Di conseguenza a ciò ogni interazione umana, anche quella terapeutica, risulta essere unica ed irripetibile, all’interno della quale, sta al terapeuta, adattare la propria logica ed il proprio linguaggio a quello del paziente procedendo, in tal modo, nell’indagine delle caratteristiche del problema da risolvere, sino alla rilevazione della sua specifica modalità di persistenza. Una volta individuate le peculiarità della persistenza del problema, egli potrà utilizzare la logica di problem solving che appare più idonea, seguendo nella sua costituzione e nella sua applicazione il modello sopra descritto, ma formulando ogni singola manovra adattandola alla logica e al linguaggio del paziente.
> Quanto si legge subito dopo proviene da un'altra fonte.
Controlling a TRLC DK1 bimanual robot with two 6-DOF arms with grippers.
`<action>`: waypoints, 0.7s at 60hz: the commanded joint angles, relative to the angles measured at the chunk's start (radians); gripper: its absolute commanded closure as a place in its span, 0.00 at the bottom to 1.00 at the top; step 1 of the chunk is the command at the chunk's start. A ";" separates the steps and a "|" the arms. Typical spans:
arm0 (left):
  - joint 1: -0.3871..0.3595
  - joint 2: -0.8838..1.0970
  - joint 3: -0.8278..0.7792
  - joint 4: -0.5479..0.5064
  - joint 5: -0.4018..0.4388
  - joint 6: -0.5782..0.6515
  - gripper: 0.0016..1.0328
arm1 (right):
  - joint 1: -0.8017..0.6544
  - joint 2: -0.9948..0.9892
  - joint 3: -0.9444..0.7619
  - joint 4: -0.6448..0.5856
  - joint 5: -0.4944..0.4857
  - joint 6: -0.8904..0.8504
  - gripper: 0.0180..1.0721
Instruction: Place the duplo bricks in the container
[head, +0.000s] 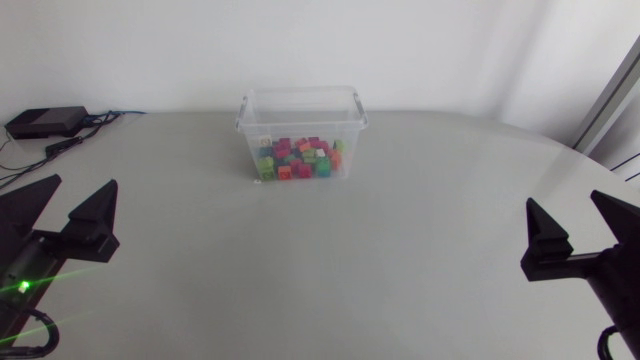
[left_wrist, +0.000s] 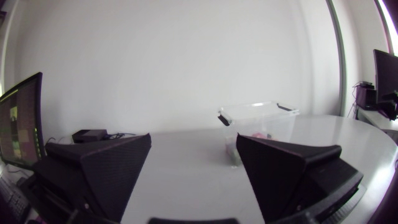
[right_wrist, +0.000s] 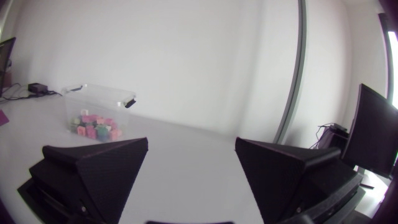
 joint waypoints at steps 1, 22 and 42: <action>0.012 -0.044 -0.052 -0.012 0.010 -0.035 0.10 | -0.017 -0.022 -0.049 0.022 -0.018 0.050 0.04; 0.039 -0.229 -0.195 -0.068 0.026 -0.089 0.10 | -0.071 -0.098 -0.173 0.063 -0.107 0.162 0.04; 0.045 -0.266 -0.223 -0.079 0.030 -0.100 0.05 | -0.082 -0.113 -0.198 0.072 -0.125 0.185 0.04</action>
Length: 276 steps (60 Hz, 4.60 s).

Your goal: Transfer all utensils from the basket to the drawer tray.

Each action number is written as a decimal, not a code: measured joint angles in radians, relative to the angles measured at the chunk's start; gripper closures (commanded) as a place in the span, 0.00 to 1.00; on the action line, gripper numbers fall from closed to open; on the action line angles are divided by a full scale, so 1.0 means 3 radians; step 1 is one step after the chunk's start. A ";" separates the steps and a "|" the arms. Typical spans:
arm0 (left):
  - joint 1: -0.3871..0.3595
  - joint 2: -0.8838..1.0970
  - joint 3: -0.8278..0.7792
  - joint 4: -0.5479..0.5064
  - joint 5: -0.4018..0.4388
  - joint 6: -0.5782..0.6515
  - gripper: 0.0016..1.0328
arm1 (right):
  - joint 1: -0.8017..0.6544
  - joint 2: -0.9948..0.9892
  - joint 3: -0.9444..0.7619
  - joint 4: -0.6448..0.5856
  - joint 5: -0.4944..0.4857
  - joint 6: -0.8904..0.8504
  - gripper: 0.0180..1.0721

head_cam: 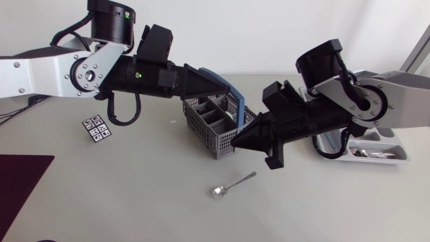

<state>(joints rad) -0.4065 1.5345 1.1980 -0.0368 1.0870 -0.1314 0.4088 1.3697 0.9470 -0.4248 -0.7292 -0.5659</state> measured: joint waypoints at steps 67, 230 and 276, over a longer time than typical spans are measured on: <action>0.0563 0.0270 -0.0167 -0.0398 -0.1628 0.1405 0.33 | 0.0837 0.1353 0.0173 0.0219 0.2042 0.0326 0.46; 0.0406 0.0203 -0.0252 -0.0411 -0.1900 0.1439 0.33 | -0.3356 0.2009 0.1266 -0.0351 0.1773 -0.3560 0.89; 0.0824 0.1010 0.0571 -0.0399 -0.1986 0.1485 0.34 | -0.2739 0.0680 0.0379 0.0107 0.1615 -0.2572 0.05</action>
<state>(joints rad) -0.1593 1.8374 1.3693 -0.1566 0.4911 0.3141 -0.4129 1.5738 1.0607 -0.3927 -0.2447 -1.3376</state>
In questo modo, in realtà l’intervento terapeutico mantiene la sua capacità di adattarsi alle singolarità di ogni nuova persona e situazione, mantenendo, tuttavia, anche il rigore strategico a livello di struttura dell’intervento.
Per rendere ancora più chiaro questo importante concetto, è bene sottolineare che ciò che può essere prefissato è la strategia, a livello di struttura dell’intervento che si adatta alla struttura del problema e alla sua persistenza ; ciò che cambia sempre è l’interazione terapeutica, la relazione con il paziente ed il tipo di comunicazione che si utilizza. Pertanto, anche quando si adotta un protocollo di trattamento specifico, come nel caso dei disturbi fobico-ossessivi e le varianti dei disordini alimentari, ogni manovra è sempre diversa ma rimane sempre la stessa, poiché questa cambia nella sua esplicitazione comunicativa e nel suo adattamento alla persona, ma rimane la stessa manovra a livello di procedura strategica di problem solving. Come ci indica l’antica saggezza strategica “cambiare sempre per rimanere gli stessi”.